Parmi les nombreuses ironies de l’histoire contemporaine, l’une des plus saisissantes est peut-être celle-ci : les deux grandes puissances qui ont structuré le XXe siècle — les États-Unis et la Russie — doivent une part immense de leur puissance à l’Europe, mais semblent aujourd’hui la mépriser, l’ignorer, ou la rejeter dans leur récit national.
L’Europe, matrice oubliée
L’Amérique ne serait pas ce qu’elle est sans :
– Les migrants européens qui l’ont bâtie (Anglais, Irlandais, Allemands, Italiens, Polonais, etc.)
– Les sciences européennes, qui ont nourri ses universités et ses industries
– Les valeurs européennes, issues des Lumières, qui irriguent sa Constitution
La Russie, quant à elle, s’est longtemps voulue européenne par le haut, héritière tantôt de Byzance, tantôt des tsars modernisateurs, tantôt des théories marxistes nées à Londres ou à Paris. Même l’URSS a puisé dans les technologies et les idées européennes, et les missiles qui ont porté Spoutnik sont, en partie, le fruit de l’ingénierie allemande.
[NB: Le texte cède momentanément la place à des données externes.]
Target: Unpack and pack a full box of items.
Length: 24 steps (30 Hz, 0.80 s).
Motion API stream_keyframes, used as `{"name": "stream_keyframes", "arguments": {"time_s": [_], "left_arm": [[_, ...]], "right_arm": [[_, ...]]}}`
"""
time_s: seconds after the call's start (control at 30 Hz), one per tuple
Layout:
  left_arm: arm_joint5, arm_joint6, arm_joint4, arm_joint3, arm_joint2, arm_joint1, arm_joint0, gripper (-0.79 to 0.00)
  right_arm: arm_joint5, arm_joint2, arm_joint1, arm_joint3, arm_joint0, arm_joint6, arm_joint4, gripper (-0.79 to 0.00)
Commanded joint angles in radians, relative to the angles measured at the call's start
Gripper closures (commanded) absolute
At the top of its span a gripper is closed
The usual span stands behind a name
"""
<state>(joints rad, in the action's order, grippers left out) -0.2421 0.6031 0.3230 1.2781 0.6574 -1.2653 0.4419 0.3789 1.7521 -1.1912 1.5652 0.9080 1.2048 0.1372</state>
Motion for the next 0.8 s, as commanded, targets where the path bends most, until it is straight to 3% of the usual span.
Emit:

Du savoir reçu au récit nié
Pourtant, dans le discours contemporain :
– Les États-Unis, sous l’impulsion de leaders comme Trump, regardent l’Europe comme un vieux continent dépassé, incapable de défendre ses frontières ou de maintenir son influence.
– La Russie de Poutine érige l’Occident en ennemi civilisationnel, rejetant les valeurs européennes qualifiées de décadentes, tout en prétendant incarner la « vraie » Europe, celle des traditions, de l’ordre et de la force.
Dans les deux cas, on observe un révisionnisme tranquille : il ne s’agit pas de débattre du passé, mais de le refondre au service d’un mythe national.
Pourquoi ce rejet ?
Parce que reconnaître sa dette, c’est fragiliser son récit. Et les récits nationaux ont besoin de simplicité, de héros, d’adversaires clairs. Or l’Europe, avec sa complexité, sa diversité, son goût du doute et de la critique, perturbe les récits glorieux. Elle rappelle que rien ne fut jamais pur, ni propre, ni simple.
Une Europe sans récit ?
L’autre ironie, bien sûr, est que l’Europe elle-même a perdu le sien. Elle doute. Elle débat. Elle s’excuse parfois. Elle est un grand espace moral, politique, scientifique — mais sans mythe moteur. C’est peut-être là sa faiblesse… ou sa force.
Mais elle devrait, au moins, revendiquer ce qu’elle a semé. Non pas pour s’en glorifier, mais pour rappeler que, sans elle, le monde moderne serait bien différent.